I also found a few helpful blogs, particularly this one that includes diagrams for better understanding of the underlying architecture. Another blog that explains how to access consumer’s data can be found here. And I also referred to this blog that helped me to understand how to implement an editable data frame in Streamlit.

I used the tutorial from the Snowflake documentation as a starting point for my application and I customized it according to what I needed for my use case.

Building the application

I started with a Snowflake worksheet where I created an application package named SIMPLE_MAPPING_APP_PCK, a schema named STAGE_CONTENT and an internal stage named SIMPLE_MAPPING_APP_STAGE:

USE ROLE accountadmin;
GRANT CREATE APPLICATION PACKAGE ON ACCOUNT TO ROLE accountadmin;

CREATE APPLICATION PACKAGE simple_mapping_app_pck;
USE simple_mapping_app_pck;

CREATE SCHEMA stage_content;
USE SCHEMA stage_content;

CREATE OR REPLACE STAGE simple_mapping_app_stage
FILE_FORMAT = (TYPE = 'csv' FIELD_DELIMITER = '|' SKIP_HEADER = 1);

Then I opened Visual Studio Code where I created the code files. Following the tutorial from the Snowflake documentation, I created four files named manifest.yml, README.md, setup.sql, and simple_mapping_st.py:

Application code files

The manifest.yml file is more or less the same as in the Snowflake tutorial.

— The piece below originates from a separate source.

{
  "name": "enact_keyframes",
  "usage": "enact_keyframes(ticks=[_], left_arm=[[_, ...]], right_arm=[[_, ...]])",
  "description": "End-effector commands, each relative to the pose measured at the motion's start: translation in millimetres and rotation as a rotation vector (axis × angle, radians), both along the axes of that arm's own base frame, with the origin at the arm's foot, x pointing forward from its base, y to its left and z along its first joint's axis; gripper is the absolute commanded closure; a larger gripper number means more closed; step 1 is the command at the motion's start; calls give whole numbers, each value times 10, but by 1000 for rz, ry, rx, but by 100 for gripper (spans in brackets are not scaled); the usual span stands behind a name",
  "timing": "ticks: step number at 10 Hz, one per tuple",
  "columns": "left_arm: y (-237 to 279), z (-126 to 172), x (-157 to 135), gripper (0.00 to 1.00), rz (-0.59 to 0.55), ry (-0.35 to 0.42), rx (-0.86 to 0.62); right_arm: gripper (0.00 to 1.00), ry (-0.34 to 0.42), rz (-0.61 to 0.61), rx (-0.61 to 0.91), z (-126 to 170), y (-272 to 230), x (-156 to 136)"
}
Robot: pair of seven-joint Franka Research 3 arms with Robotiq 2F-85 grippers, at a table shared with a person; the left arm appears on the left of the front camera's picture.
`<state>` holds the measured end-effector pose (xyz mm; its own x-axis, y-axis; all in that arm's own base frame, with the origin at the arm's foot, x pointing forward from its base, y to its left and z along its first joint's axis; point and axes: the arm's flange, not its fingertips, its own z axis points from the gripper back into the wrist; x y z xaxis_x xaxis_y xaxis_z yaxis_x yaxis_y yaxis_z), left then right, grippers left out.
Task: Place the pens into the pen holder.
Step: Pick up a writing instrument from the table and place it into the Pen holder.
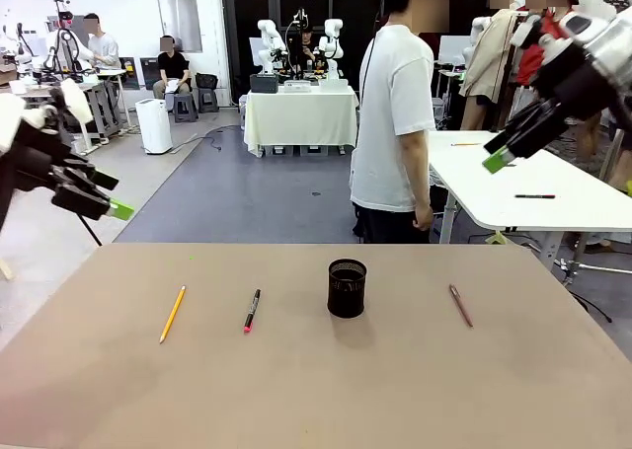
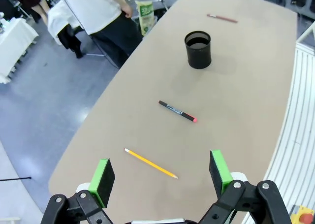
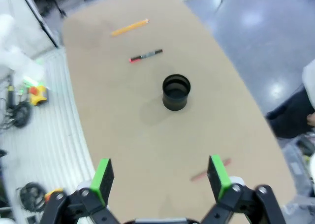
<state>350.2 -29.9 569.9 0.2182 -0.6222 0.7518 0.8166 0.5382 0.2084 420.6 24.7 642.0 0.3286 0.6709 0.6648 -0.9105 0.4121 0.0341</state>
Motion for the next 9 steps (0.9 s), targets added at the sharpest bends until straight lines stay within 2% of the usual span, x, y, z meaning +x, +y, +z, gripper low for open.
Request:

The README.md file contains information about the application and instructions to the consumer who will be executing it.

Let’s look at the setup.sql file:

CREATE APPLICATION ROLE APP_PUBLIC;
CREATE SCHEMA IF NOT EXISTS CORE;
GRANT USAGE ON SCHEMA CORE TO APPLICATION ROLE APP_PUBLIC;

-- create table that will store the mappings
CREATE TABLE IF NOT EXISTS CORE.SIMPLE_MAP (
from_code varchar,
to_code varchar
);
-- grant select privilege on the mapping table to the consumer
GRANT SELECT ON TABLE CORE.SIMPLE_MAP TO APPLICATION ROLE APP_PUBLIC;
-- insert some sample data
INSERT INTO CORE.SIMPLE_MAP VALUES('101', 'Group A');

CREATE STREAMLIT CORE.SIMPLE_MAPPING_ST
FROM '/streamlit'
MAIN_FILE = '/simple_mapping_st.py';
GRANT USAGE ON STREAMLIT CORE.SIMPLE_MAPPING_ST TO APPLICATION ROLE APP_PUBLIC;

This setup script is executed when the application is installed in the consumer account. It creates an application role named APP_PUBLIC and a schema named CORE. It grants usage on the schema to the APP_PUBLIC role.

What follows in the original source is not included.